## Exercise
Scan the entries below and return each line that contains "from".

[Data entries]
- - - -
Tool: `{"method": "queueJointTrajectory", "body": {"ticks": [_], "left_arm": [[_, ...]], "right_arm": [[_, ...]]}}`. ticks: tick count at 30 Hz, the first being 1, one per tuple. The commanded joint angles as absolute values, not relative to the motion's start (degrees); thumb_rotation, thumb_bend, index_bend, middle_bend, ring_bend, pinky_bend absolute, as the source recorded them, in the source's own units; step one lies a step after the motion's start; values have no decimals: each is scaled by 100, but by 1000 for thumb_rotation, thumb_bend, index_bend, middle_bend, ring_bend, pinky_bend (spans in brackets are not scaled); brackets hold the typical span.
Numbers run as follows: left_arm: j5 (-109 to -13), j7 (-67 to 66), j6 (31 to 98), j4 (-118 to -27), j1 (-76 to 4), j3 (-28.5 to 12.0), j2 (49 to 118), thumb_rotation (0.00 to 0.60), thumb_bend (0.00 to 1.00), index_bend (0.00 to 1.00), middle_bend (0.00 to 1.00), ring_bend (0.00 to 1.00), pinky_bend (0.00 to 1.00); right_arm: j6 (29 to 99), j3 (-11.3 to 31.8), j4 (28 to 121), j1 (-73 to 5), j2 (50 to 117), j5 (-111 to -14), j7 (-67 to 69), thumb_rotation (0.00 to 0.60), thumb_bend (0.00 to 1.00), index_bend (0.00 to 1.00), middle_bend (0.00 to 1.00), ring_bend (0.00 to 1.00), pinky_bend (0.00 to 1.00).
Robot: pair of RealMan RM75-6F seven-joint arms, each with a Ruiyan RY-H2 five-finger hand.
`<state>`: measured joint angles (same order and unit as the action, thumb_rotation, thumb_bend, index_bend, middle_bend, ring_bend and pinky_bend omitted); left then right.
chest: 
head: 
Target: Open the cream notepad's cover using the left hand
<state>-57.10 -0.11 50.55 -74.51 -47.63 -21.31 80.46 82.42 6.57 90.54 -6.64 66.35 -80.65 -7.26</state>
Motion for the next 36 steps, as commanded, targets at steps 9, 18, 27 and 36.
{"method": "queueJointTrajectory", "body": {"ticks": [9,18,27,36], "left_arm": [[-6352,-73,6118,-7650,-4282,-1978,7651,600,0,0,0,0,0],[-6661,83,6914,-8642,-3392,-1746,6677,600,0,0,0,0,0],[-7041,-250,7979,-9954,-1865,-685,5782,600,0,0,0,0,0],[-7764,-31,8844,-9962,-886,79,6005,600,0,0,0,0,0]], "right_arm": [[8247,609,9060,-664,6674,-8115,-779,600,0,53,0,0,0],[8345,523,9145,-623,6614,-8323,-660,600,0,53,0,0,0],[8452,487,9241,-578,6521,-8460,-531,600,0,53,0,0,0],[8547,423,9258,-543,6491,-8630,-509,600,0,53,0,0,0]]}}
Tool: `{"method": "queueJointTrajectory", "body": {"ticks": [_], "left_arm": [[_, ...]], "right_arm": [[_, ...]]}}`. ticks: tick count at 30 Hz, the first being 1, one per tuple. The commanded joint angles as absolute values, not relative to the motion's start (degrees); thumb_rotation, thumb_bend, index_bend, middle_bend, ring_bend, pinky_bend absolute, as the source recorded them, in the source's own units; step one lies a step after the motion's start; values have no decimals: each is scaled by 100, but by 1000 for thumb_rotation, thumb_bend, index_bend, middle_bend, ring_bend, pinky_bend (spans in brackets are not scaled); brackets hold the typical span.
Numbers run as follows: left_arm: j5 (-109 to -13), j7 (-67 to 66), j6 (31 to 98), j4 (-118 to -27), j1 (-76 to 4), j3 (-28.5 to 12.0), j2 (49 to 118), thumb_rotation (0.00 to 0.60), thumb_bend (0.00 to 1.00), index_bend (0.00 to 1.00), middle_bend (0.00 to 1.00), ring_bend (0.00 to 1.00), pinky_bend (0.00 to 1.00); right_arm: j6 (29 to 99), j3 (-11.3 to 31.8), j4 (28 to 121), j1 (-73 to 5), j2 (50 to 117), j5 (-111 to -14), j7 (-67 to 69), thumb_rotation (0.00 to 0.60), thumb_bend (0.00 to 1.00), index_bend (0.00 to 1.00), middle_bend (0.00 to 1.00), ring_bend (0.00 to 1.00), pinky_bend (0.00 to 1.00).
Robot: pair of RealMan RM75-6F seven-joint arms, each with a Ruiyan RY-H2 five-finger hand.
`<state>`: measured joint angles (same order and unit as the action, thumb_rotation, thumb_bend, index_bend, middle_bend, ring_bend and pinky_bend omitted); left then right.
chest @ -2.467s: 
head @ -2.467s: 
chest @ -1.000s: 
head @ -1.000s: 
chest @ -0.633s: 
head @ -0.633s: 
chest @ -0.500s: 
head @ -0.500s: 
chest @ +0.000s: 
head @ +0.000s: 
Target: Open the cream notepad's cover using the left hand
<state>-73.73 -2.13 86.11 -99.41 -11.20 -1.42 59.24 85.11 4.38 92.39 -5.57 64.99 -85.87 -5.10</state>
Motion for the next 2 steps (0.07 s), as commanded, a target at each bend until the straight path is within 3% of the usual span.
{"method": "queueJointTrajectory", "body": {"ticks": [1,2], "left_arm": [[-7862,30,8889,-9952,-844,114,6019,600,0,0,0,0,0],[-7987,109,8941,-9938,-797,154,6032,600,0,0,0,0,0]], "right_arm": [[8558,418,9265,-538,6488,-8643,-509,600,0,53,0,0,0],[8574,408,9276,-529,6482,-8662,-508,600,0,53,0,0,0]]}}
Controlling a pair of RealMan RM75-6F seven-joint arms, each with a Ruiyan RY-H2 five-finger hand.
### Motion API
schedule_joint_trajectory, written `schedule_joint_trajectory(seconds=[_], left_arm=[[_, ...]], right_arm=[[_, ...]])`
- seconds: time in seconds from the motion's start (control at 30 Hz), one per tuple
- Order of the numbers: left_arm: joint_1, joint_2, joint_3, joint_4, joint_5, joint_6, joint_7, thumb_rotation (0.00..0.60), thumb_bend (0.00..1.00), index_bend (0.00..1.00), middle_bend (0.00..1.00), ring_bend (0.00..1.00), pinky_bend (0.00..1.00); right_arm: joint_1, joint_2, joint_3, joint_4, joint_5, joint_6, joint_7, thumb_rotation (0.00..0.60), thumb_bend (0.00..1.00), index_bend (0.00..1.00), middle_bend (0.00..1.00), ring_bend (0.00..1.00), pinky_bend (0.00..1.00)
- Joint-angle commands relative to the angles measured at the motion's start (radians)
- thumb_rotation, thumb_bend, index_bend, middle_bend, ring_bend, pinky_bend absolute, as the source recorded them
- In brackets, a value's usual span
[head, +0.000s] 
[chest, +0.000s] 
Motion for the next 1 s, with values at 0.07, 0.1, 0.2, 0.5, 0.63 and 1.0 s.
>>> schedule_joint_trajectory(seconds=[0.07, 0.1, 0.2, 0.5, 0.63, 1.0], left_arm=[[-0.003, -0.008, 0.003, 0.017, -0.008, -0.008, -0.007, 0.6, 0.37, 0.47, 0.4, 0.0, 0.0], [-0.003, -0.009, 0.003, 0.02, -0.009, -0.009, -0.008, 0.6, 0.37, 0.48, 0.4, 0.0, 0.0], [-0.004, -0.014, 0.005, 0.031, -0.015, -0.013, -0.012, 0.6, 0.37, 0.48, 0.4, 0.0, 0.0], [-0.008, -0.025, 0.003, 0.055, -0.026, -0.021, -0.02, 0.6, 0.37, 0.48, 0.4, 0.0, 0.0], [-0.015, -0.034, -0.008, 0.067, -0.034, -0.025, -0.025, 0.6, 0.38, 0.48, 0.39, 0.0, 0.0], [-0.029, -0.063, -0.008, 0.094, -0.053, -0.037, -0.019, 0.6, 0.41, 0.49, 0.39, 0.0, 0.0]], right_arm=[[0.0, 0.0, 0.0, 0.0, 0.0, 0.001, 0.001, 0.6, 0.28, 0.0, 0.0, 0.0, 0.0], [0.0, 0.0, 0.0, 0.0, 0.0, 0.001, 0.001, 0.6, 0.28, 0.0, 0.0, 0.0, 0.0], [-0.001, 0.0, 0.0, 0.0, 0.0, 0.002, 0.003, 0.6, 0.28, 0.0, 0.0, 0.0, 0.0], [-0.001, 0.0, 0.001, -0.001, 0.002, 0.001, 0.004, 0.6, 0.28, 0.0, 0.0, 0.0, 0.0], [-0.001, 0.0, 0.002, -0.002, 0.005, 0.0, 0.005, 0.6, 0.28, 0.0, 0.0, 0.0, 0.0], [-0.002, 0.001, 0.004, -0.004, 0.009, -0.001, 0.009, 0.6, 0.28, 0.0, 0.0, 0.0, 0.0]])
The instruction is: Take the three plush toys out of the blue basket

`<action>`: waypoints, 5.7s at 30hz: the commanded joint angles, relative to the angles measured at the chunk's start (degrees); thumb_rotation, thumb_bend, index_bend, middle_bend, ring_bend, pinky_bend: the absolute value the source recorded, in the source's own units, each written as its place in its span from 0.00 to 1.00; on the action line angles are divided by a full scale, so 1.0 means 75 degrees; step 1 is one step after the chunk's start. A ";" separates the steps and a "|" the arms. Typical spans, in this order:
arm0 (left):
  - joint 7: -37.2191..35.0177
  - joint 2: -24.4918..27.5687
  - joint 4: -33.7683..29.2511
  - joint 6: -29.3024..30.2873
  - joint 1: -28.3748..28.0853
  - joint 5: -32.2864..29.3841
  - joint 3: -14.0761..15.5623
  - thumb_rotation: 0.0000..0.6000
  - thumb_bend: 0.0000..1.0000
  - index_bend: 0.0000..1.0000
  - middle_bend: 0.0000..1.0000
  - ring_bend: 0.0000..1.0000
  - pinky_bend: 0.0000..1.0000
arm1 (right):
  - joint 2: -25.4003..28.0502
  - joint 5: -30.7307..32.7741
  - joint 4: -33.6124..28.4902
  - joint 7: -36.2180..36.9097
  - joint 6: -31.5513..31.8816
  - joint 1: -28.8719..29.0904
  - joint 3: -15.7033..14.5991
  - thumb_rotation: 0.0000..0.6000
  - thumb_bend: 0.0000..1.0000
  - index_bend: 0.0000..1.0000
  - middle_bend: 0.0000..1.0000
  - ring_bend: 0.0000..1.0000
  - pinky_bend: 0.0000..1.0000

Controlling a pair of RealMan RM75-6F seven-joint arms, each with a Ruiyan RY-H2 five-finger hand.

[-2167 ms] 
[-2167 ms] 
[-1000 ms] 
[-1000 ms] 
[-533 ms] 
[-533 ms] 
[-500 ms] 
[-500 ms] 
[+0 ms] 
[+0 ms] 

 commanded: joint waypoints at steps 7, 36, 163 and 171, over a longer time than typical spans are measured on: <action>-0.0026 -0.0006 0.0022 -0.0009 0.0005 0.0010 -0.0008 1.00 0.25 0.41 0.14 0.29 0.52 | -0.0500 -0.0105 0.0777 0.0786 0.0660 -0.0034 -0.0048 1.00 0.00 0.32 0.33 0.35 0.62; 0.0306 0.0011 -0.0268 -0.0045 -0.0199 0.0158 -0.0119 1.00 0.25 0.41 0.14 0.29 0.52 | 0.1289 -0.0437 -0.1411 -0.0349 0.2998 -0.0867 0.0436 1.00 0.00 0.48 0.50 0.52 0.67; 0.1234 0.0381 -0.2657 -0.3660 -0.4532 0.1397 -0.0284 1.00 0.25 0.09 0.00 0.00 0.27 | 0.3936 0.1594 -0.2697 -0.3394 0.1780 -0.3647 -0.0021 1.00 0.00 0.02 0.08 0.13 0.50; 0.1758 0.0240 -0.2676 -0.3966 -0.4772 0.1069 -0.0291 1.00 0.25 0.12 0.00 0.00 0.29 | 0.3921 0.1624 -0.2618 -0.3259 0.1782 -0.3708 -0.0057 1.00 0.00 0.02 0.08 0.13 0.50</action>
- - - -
## Response box
- seconds: time in seconds from the motion's start (control at 30 Hz), one per tuple
`<action>`: waypoints, 5.7s at 30hz: the commanded joint angles, relative to the angles measured at the chunk's start (degrees); thumb_rotation, thumb_bend, index_bend, middle_bend, ring_bend, pinky_bend: the absolute value the source recorded, in the source's own units, each written as its place in its span from 0.00 to 1.00; on the action line angles are divided by a full scale, so 1.0 means 75 degrees; step 1 is one step after the chunk's start. A ";" separates the steps and a "|" the arms. Typical spans, in this order:

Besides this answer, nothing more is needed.